Every line of the entries below that mentions "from" is to be copied out.

BEGIN SUPPLIED DATA

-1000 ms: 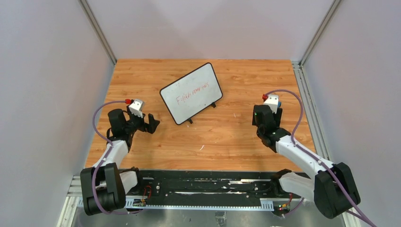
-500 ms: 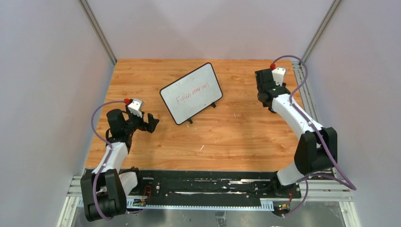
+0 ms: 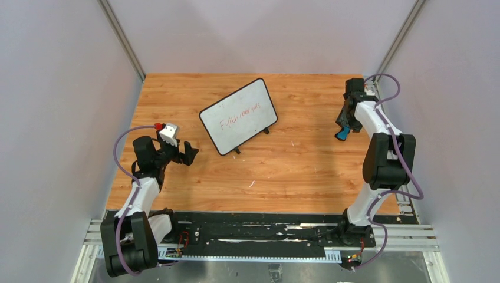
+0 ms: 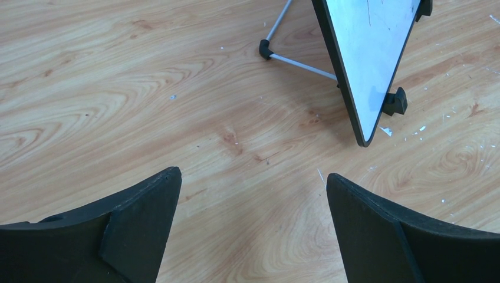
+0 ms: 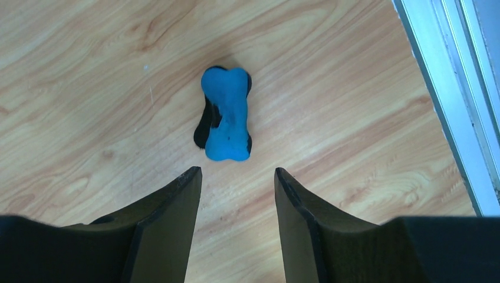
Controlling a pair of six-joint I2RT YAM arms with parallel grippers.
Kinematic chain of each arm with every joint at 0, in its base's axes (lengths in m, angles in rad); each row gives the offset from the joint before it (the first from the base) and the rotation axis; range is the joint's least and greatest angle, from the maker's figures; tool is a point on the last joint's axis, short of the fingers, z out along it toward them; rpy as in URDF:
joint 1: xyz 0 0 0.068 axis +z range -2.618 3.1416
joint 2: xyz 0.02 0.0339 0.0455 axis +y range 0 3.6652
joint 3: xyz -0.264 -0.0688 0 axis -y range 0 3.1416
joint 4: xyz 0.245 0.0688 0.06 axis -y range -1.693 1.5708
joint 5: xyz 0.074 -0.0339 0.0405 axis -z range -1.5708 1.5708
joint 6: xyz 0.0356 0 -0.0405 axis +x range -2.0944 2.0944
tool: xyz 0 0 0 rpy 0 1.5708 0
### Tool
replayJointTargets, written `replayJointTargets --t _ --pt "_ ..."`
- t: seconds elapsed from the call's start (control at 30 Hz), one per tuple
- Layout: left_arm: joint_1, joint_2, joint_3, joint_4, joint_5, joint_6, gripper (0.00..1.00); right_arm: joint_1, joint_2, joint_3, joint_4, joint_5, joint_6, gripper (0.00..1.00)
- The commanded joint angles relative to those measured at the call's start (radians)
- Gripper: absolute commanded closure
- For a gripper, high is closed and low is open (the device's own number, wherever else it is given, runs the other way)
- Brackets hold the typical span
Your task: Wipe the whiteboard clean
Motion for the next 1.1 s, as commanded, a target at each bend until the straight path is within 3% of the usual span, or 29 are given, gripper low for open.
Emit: replayJointTargets --t 0.0,0.6,1.07 --pt "0.003 -0.013 -0.002 0.005 0.000 0.013 0.02 -0.051 0.059 0.069 -0.020 -0.062 0.000 0.50" --pt "0.003 -0.005 0.001 0.005 -0.001 0.013 0.02 -0.089 0.230 0.146 -0.033 -0.118 -0.010 0.50" --pt "0.003 0.007 0.007 0.005 0.000 0.012 0.02 -0.120 0.266 0.139 -0.018 -0.133 -0.018 0.51"
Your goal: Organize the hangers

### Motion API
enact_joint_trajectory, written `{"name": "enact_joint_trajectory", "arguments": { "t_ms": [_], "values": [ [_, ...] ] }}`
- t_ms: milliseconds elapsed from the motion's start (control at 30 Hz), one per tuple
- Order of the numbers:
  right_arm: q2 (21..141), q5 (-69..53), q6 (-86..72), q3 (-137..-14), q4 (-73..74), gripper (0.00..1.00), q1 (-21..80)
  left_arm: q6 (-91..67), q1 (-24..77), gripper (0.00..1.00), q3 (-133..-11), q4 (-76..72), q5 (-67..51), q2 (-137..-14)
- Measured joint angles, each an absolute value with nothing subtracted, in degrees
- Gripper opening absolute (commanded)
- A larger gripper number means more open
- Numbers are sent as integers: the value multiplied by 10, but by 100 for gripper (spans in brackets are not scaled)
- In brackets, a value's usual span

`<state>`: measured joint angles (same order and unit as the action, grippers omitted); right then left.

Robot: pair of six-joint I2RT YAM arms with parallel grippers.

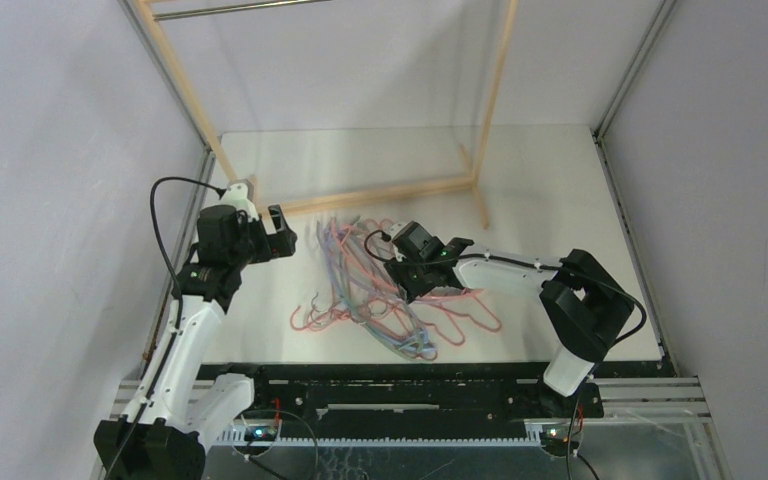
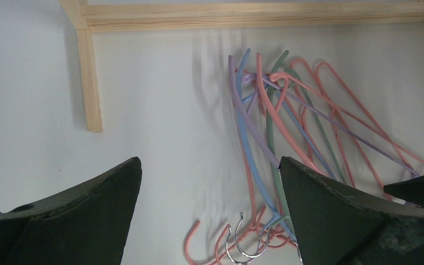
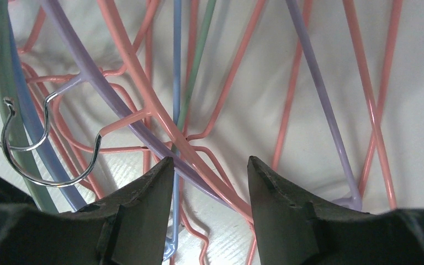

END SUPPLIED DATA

RESPONSE AREA:
Kinematic chain of each arm with every joint at 0, in its base's axes (lengths in m, angles in rad); each row gives the offset from the joint before it (the first from the base) and the rotation axis; range is the joint's least and greatest angle, from the maker's figures; tool is a point on the last joint's axis, short of the fingers, z out along it toward them; rpy as in URDF:
- t: seconds elapsed from the call's start (control at 30 Hz), one per tuple
- t_ms: milliseconds elapsed from the motion's start (control at 30 Hz), one per tuple

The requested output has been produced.